> **Task to complete**:
Could the data below please be reproduced word for word, without the pictures?

*** Opening of Data shown ***

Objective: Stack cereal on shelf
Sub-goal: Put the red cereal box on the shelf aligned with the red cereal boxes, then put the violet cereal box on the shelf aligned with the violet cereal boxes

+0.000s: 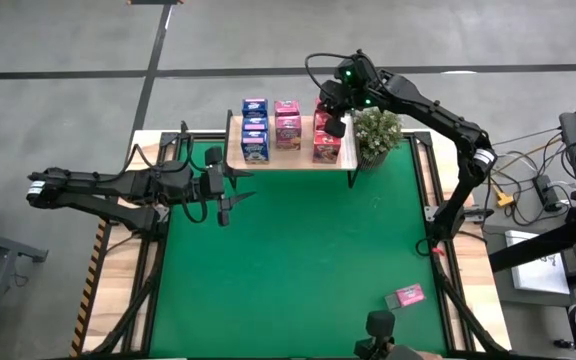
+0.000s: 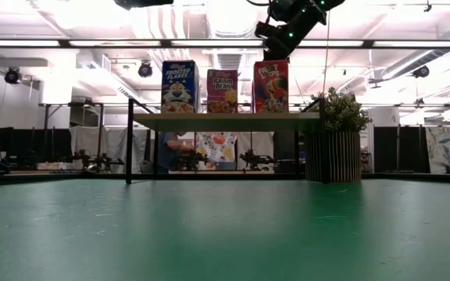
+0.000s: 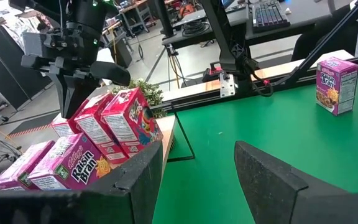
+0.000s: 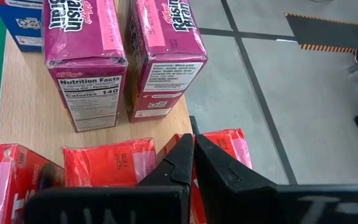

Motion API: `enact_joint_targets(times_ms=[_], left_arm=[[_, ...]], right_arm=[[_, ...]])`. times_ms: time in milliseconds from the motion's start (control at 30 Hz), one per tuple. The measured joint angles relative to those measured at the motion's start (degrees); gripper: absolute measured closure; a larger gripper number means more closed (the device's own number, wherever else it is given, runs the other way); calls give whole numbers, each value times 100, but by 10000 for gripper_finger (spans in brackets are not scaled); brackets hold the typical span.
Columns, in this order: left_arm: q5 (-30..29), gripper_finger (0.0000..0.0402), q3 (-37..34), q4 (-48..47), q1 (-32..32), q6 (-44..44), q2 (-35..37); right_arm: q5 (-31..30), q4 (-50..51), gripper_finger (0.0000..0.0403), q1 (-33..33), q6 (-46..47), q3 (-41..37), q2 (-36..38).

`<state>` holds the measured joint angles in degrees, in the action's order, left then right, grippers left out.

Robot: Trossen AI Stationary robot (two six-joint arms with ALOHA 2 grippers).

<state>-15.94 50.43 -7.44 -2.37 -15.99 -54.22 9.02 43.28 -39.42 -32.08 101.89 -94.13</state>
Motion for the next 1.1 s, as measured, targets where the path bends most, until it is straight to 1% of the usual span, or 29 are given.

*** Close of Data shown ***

> **Solution to this problem**:
Objective: Stack cereal on shelf
Sub-goal: Put the red cereal box on the shelf aligned with the red cereal boxes, then put the violet cereal box on the shelf aligned with the violet cereal boxes

+0.000s: 
+0.000s: 
+0.000s: 
+0.000s: 

Motion API: `enact_joint_targets(times_ms=[_], left_arm=[[_, ...]], right_arm=[[_, ...]])`. times_ms: time in milliseconds from the motion's start (control at 30 Hz), one per tuple. The measured joint angles relative to those measured at the motion's start (degrees); gripper: absolute measured closure; a larger gripper number means more closed (the device's own number, wherever else it is given, runs the other way); calls give whole numbers, each value times 100, but by 10000 for gripper_finger (spans in brackets are not scaled); brackets hold the typical span.
Columns, in this order: left_arm: q5 (-30..29), gripper_finger (0.0000..0.0402), q3 (-37..34), q4 (-48..47), q1 (-32..32), q6 (-44..44), q2 (-35..37); right_arm: q5 (-31..30), q4 (-50..51), gripper_finger (0.0000..0.0403), q1 (-33..33), q6 (-46..47), q3 (-41..37), q2 (-36..38).

`<state>` holds the measured joint angles in degrees, in the action's order, left then right, grippers left out.

Robot: Trossen AI Stationary robot (two six-joint arms with ALOHA 2 grippers).

<state>-15.94 50.43 -7.44 -2.37 -15.99 -54.22 9.02 43.28 -39.42 -32.08 101.89 -94.13</state>
Motion for the next 1.1 s, as measured, targets where the path bends most, until it is straight to 1% of the usual span, or 29 are given.

No additional output is expected.